Menjelang Magrib

 Oleh, Biru

Pagi ini sebelum berangkat ke tempat biasanya. Ia terlebih dulu menyeduh dua gelas kopi, dan dua lembar roti yang ia beri selai hanya setengahnya saja. Ama tidak terlalu menyukai selai stroberi tapi istrinya yang selalu menyukai itu, lebih tepatnya menyukai apapun yang berhubungan dengan buah kecil berwarna merah.

Ia membiarkan jendela itu terbuka, Ama tersenyum ketika melihat bantalan diatas kayu dekat jendela. Ama sengaja membuatnya karena ia tahu setiap sore Anis selalu duduk disana, menikmati secangkir kopi dan satu buku digenggamnya sesekali ia bersenandung meski suaranya tidak sebagus para musisi tetap saja Ama menikmatinya sepulang kerja.

Hal-hal sepele banyak yang ia rindukan. Senyumannya, wajah Anis ketika bangun tertidur, dan cara perempuan itu ketika menyisir rambut. Apapun itu Ama merindukan semua hal tentang Anis. Kali ini pria jakung itu membawa sebotol air dan tak lupa tiga tangkai bunga matahari. Kakinya melangkah tanpa ragu, dan tentu Ama sudah menghafal betul letak tempat yang akan ia kunjungi kali ini.

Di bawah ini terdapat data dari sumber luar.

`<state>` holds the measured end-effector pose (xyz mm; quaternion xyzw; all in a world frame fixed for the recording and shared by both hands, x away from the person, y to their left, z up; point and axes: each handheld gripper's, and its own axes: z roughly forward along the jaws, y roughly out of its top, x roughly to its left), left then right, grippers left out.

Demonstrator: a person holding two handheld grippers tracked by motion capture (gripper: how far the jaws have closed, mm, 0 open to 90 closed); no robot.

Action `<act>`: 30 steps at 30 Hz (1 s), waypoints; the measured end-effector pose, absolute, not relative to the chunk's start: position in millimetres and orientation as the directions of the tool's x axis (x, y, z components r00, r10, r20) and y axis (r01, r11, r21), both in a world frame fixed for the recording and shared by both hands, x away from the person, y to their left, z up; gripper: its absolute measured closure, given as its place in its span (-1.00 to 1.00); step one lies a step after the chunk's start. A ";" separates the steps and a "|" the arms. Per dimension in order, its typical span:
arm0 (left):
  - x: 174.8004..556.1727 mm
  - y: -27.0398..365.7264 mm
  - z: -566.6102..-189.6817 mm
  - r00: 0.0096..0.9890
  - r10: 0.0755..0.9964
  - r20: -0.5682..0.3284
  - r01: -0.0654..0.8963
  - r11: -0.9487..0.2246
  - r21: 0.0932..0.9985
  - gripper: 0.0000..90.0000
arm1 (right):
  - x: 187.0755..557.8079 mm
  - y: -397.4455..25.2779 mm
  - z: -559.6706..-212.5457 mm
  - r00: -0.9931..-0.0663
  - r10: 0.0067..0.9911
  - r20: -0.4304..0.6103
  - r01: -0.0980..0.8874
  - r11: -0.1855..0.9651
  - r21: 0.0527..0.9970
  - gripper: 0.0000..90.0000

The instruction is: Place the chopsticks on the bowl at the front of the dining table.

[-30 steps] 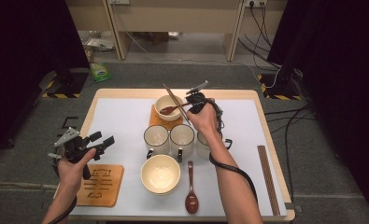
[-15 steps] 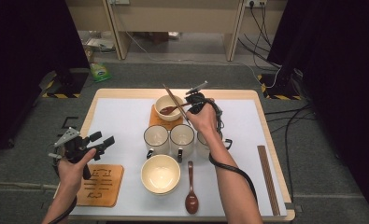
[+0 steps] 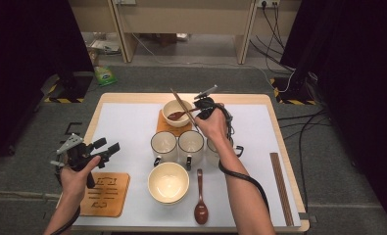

“Hari ini enggak banyak yang dilakuin tapi aku seneng,” ujar Ama mulai angkat bicara.

Yang dihadapannya masih diam.

“Kamu tau aku memang enggak bisa dapetin yang aku mau, kayaknya betul yang orang katakan aku enggak pintar buat dapetin semua itu.”

“Makannya aku cari cara lain, tapi aku masih enggak bisa nemuin itu.”

Kali ini keduanya saling terdiam, Ama tertunduk mencoba menahan tangis. Namun kali ini bahunya bergetar. Salah satu tangannya terulur, mengusap batu nisan yang bertuliskan nama Anis. Pernikahan yang ia jalin sudah berjalan tiga tahun, dan Anis lebih dulu meninggalkan Ama untuk selamanya.

Ama mengusap air matanya dengan asal, dan menaruh bunga matahari itu diatas tanah tempat Anis besemayam.

“Seperti biasa aku bawa bunga matahari buat kamu.”

“Maaf ya Nis kalau tiap kesini aku selalu ngeluh dan cerita apa yang aku rasain,” ucap Ama kali ini tangannya tak tinggal diam. Ia membersihkan beberapa daun kering yang ada dihadapannya, tangannya juga masih sibuk mengelus pelan nisan milik Anis, terlihat warna nisan yang sudah mulai memudar. Ama hendak mengantinya, tetapi entah mengapa ia selalu lupa akan hal itu.

Waktu menunjukkan hampir pukul 5 sore, Ama enggan juga pulang ia lebih memilih merbahkan diri pada samping pemakaman milik Anis.

“Boleh aku memelukmu sekali saja, aku sangat belum bisa menerima kenyataan.”